What you are asked to do. Give back all the data exactly as it was written.

───── Data block

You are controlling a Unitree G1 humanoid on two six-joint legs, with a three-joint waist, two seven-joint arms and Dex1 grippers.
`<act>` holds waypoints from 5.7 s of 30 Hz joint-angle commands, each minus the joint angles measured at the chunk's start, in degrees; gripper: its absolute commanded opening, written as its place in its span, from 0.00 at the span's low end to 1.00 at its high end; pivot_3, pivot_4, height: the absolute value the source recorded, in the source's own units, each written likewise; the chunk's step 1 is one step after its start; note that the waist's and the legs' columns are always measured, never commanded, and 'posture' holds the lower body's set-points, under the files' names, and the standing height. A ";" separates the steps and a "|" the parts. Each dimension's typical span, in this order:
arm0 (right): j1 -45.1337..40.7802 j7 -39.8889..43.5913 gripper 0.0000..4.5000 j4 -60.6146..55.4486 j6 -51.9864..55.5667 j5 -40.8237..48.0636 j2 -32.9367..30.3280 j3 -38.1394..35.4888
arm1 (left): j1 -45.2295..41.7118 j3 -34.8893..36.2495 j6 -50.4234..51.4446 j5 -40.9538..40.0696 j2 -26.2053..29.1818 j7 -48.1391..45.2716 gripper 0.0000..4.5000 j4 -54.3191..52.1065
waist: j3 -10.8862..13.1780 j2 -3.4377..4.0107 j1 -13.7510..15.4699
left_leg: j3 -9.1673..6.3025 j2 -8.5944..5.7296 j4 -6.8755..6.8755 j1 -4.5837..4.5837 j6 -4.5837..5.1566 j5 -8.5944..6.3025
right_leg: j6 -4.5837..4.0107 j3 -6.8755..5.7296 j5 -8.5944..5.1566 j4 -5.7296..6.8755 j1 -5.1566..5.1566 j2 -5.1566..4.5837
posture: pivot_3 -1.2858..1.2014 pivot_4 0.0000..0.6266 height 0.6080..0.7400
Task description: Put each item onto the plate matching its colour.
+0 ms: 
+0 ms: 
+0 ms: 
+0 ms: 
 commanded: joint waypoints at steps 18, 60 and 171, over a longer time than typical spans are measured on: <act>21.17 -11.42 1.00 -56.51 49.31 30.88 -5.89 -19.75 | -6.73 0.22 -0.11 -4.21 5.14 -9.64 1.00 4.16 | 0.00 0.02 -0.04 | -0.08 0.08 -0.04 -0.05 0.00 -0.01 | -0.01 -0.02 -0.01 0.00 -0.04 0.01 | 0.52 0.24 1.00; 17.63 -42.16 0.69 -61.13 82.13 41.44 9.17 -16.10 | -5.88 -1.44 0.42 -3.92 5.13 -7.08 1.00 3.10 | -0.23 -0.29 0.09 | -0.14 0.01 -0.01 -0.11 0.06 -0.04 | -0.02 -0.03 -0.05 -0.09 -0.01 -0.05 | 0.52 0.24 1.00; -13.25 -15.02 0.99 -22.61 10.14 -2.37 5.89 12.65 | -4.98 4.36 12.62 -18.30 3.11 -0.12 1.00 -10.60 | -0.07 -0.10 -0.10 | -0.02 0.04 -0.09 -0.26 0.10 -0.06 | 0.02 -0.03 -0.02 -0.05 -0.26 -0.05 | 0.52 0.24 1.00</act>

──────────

Result.
You are controlling a Unitree G1 humanoid on two six-joint legs, with a three-joint waist, two seven-joint arms and Dex1 grippers.
`<act>` holds waypoints from 5.7 s of 30 Hz joint-angle commands, each minus the joint angles measured at the chunk's start, in degrees; gripper: its absolute commanded opening, written as its place in its span, from 0.00 at the span's low end to 1.00 at its high end; pivot_3, pivot_4, height: the absolute value the source recorded, in the source's own units, each written likewise; the chunk's step 1 is one step after its start; note that the waist's and the legs' columns are always measured, never commanded, and 'posture' holds the lower body's set-points, under the files' names, and the standing height. A ";" separates the steps and a "|" the parts. Each dimension's typical span, in this order:
arm0 (right): j1 -45.1337..40.7802 j7 -39.8889..43.5913 gripper 0.0000..4.5000 j4 -60.6146..55.4486 j6 -51.9864..55.5667 j5 -40.8237..48.0636 j2 -32.9367..30.3280 j3 -38.1394..35.4888
arm1 (left): j1 -45.2295..41.7118 j3 -34.8893..36.2495 j6 -50.4234..51.4446 j5 -40.9538..40.0696 j2 -26.2053..29.1818 j7 -48.1391..45.2716 gripper 0.0000..4.5000 j4 -54.3191..52.1065
waist: j3 -10.8862..13.1780 j2 -3.4377..4.0107 j1 -13.7510..15.4699
left_leg: j3 -9.1673..6.3025 j2 -8.5944..5.7296 j4 -6.8755..6.8755 j1 -4.5837..4.5837 j6 -4.5837..5.1566 j5 -8.5944..6.3025
right_leg: j6 -4.5837..4.0107 j3 -6.8755..5.7296 j5 -8.5944..5.1566 j4 -5.7296..6.8755 j1 -5.1566..5.1566 j2 -5.1566..4.5837
posture: pivot_3 -1.2858..1.2014 pivot_4 0.0000..0.6266 height 0.6080..0.7400
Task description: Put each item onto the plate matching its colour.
+0 ms: 
+0 ms: 
+0 ms: 
+0 ms: 
 commanded: joint waypoints at steps 18, 60 and 171, over a longer time than typical spans are measured on: <act>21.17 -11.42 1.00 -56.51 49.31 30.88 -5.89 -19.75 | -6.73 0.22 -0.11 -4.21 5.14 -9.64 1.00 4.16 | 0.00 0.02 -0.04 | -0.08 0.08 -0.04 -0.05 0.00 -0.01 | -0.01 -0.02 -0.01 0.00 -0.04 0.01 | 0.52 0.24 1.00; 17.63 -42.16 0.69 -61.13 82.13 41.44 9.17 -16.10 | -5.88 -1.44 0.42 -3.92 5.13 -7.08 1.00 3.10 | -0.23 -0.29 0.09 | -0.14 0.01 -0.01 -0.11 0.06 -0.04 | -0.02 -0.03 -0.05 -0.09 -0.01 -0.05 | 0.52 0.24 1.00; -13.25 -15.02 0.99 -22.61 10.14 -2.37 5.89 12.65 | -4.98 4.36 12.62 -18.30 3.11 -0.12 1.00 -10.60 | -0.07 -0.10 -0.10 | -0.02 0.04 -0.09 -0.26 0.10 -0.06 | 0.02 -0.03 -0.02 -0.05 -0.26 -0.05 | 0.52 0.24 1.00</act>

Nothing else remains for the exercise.